I thought I’d take a moment to discuss how exactly biologists create phylogenetic trees. Our discussion will not include factors such as morphological comparisons etc.- which was more widely used before genetics came along- but rather the molecular methods used today. I thought this would be better served as a blog post rather than a podcast episode, as in blog format I can use images to illustrate what I’m saying (which is predictably rather difficult in audio format!).

So, let’s say that you’re an ecologist who’s just discovered an uninhabited island far out to sea. There’s three species of snake on this island (hence the picture at the top) and you want to know how long ago these species diverged from their common ancestor. You find a fossil which tells you that species A and species C must have diverged 15 million years ago, but you can’t find anything for the other species. So, instead, you sequence a protein common to all species (let’s say haemoglobin for the sake of argument) which gives you the results in Table 1. How does this help you?

Table 1: The number of amino acids in the protein we’re sequencing that are different between each of the three snake species.

Looking at our table, you can see that, in 15 million years, there have been thirty amino acid sequence changes between species A and species C. However, this doesn’t quite give us our rate of mutation yet. To know why this is the case, you’ve got to consider that both species have been evolving away from their common origin. This means that we’ve effectively got to double the time between them to 30 million years.

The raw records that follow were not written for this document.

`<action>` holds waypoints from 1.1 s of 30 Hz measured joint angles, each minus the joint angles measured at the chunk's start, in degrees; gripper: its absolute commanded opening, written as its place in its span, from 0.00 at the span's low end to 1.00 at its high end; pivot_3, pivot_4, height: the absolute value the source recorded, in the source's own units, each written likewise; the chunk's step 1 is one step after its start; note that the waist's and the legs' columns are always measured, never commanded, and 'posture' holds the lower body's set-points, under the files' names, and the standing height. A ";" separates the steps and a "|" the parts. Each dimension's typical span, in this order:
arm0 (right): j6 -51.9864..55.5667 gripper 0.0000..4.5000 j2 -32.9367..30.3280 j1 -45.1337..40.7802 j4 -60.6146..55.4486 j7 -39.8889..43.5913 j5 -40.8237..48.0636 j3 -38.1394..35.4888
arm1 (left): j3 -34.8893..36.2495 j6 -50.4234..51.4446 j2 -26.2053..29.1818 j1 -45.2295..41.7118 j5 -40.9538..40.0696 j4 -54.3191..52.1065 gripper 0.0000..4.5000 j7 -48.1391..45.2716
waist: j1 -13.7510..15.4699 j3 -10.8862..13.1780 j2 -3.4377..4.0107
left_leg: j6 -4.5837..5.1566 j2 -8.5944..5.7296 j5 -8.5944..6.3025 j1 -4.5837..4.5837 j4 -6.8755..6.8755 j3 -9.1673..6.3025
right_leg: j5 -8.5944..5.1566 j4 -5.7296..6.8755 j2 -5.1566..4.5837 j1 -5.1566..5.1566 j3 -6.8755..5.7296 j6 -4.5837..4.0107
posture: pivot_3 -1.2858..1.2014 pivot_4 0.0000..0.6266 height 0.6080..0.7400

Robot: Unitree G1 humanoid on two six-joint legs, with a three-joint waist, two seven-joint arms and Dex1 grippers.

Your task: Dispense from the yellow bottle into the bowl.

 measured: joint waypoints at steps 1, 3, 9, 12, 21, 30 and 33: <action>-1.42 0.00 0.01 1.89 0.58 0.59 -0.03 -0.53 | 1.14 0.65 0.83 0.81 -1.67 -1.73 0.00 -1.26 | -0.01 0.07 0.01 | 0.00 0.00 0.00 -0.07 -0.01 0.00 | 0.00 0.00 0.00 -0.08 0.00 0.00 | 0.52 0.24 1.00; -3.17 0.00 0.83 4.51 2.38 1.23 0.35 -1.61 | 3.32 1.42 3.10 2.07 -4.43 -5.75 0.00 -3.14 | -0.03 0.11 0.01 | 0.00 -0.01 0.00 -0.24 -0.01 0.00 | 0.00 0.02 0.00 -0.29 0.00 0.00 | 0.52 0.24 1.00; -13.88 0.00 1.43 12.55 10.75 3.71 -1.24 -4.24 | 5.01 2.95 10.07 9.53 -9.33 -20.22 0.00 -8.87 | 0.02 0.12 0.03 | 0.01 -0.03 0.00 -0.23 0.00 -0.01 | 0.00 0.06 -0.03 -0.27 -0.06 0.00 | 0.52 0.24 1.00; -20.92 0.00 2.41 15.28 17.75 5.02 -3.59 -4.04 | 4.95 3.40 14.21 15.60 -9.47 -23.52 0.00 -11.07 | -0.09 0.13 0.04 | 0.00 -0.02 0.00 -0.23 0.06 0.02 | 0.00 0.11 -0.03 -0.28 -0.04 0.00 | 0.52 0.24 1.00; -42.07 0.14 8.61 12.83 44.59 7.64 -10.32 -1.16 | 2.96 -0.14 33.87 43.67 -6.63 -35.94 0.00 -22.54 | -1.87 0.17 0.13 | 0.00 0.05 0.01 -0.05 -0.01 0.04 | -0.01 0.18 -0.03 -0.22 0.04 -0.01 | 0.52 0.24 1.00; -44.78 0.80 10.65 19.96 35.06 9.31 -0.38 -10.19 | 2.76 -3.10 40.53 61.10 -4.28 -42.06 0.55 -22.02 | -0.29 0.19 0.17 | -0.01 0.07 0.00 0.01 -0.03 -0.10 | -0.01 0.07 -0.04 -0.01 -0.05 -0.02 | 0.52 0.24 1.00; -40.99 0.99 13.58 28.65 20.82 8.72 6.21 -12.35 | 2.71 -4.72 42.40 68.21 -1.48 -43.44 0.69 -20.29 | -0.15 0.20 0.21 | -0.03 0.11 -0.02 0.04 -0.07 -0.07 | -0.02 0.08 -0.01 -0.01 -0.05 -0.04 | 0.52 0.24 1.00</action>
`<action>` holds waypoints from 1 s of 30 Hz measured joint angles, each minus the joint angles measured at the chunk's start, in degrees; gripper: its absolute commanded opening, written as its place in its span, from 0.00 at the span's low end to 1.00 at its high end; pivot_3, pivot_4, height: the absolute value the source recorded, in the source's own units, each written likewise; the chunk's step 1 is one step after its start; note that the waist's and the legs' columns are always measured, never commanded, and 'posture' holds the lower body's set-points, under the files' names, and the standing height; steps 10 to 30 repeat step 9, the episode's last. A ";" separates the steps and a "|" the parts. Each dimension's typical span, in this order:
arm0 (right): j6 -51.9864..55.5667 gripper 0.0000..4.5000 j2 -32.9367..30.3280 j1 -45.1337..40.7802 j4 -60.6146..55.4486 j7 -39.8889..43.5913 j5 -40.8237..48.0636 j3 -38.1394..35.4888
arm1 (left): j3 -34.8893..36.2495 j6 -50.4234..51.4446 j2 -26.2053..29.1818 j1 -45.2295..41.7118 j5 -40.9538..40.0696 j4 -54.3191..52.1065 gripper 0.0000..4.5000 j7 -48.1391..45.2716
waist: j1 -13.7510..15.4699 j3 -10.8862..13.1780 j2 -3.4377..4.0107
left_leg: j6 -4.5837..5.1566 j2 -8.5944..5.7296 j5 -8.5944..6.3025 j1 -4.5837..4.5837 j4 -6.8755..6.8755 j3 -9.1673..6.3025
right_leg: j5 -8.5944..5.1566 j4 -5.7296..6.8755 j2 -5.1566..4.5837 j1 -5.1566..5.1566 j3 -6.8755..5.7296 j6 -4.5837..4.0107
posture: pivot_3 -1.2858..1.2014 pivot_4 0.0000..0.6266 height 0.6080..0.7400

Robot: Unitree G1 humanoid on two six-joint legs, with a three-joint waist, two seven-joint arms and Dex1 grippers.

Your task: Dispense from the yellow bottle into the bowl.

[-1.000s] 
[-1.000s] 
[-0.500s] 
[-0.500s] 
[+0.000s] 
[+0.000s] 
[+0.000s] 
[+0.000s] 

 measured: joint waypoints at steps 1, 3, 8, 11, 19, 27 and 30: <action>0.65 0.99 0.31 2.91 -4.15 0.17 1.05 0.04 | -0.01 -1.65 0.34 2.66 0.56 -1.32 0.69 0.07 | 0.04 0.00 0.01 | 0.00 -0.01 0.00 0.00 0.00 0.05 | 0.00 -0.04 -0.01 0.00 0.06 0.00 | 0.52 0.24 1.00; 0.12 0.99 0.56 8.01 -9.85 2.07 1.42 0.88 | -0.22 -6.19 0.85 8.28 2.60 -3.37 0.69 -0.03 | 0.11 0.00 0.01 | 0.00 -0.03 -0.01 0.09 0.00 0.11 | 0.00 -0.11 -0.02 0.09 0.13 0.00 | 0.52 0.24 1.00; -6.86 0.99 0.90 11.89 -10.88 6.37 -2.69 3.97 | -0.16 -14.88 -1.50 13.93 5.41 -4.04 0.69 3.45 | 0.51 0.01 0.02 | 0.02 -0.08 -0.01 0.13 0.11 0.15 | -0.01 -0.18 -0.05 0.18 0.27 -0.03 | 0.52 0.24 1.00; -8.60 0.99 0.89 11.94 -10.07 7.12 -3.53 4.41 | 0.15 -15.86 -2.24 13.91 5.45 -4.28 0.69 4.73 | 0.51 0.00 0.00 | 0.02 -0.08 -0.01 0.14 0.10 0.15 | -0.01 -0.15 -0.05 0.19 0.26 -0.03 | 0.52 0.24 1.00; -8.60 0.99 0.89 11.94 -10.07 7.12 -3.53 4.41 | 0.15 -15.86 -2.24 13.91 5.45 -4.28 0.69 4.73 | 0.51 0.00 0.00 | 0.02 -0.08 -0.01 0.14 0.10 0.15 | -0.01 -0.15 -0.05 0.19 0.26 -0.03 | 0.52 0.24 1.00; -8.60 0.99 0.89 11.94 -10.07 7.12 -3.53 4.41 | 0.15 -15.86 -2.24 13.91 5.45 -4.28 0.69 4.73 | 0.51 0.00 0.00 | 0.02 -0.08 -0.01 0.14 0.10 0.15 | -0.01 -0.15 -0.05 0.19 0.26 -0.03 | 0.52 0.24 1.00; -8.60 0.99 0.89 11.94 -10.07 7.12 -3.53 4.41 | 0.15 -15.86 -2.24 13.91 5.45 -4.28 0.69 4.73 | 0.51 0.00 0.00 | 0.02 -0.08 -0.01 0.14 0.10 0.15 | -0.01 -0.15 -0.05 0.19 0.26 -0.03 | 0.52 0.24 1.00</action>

After all, species A has been evolving for 15 million years and species C has been.

This means that, if we assume a constant mutation rate, we end up with a rate of 1 mutation per million years. What we’ve done is calibrate our molecular clock- we now know the rate of mutation for the protein we’re using to build our tree.

So, let’s now look at the difference between species B and species C, which is also 30 mutations. This means that these two species also had a total evolution time of thirty million years. Dividing by two, we get a divergence time of 15 million years, as with species A. By contrast, species A and species B have eleven amino acid differences, meaning that they must have diverged 5.5 million years ago.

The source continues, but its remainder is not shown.